Le 25 juin 2026, la Cour suprême des États-Unis a rendu une décision autorisant l'administration Biden à refouler les demandeurs d'asile à la frontière sud dans certaines circonstances. La décision, rapportée par plusieurs médias dont Reuters et l'Associated Press, confirme une politique qui restreint les demandes d'asile pour les migrants n'ayant pas d'abord demandé protection dans un pays tiers.

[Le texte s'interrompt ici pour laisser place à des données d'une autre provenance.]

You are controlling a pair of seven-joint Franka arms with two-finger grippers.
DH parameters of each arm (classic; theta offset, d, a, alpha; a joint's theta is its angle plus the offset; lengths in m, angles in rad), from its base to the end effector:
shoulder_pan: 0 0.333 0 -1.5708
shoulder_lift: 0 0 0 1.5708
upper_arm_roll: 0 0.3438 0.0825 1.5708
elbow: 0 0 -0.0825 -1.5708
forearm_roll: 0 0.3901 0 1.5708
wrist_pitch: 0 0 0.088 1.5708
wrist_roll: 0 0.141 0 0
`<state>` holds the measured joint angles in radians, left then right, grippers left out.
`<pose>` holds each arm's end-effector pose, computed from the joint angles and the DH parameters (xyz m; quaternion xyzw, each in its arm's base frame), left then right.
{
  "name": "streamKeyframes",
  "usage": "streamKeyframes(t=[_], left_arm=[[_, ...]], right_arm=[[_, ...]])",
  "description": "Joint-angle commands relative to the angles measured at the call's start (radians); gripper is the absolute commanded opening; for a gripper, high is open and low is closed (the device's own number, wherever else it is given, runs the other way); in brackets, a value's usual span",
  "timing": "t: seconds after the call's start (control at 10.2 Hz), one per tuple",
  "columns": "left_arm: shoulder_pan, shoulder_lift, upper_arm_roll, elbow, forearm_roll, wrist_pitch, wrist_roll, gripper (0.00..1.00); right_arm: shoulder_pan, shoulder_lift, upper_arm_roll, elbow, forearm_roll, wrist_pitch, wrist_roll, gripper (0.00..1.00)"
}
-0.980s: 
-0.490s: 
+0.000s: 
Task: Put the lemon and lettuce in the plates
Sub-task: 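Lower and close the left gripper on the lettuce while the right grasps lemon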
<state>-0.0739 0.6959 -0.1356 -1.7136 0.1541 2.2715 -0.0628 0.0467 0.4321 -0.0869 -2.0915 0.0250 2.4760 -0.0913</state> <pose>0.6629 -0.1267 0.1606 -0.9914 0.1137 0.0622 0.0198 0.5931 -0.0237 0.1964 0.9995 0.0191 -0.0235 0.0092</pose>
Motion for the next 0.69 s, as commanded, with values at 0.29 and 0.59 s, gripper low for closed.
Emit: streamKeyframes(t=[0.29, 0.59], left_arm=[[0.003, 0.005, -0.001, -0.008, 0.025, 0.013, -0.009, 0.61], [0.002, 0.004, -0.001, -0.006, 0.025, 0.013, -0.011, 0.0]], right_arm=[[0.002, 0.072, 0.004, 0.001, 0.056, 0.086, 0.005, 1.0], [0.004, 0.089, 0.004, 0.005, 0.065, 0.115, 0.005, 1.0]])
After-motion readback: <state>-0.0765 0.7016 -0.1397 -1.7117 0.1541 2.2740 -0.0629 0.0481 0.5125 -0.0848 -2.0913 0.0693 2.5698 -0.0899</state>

L'affaire découle d'un recours contre l'« interdiction de transit », qui interdit l'asile à ceux qui ont traversé d'autres pays sans y demander refuge. La majorité conservatrice de la Cour s'est rangée du côté du gouvernement, arguant que la politique est conforme à la loi sur l'immigration. La juge Sonia Sotomayor a exprimé son désaccord, qualifiant la décision de « pas dangereux en arrière pour les droits de l'homme ».
Selon le département de la Sécurité intérieure, la politique est en vigueur depuis mai 2023, et la décision de la Cour suprême assure son maintien. Les rencontres à la frontière ont diminué de 40 % depuis la mise en œuvre de la politique, bien que les critiques soutiennent qu'elle viole les normes internationales en matière d'asile.
La décision devrait faire face à d'autres contestations judiciaires, mais pour l'instant, elle marque un changement significatif dans les procédures d'asile américaines. La Maison-Blanche a salué la décision comme « un outil légal pour gérer la frontière », tandis que les groupes de défense des immigrants l'ont condamnée comme « cruelle et illégale ».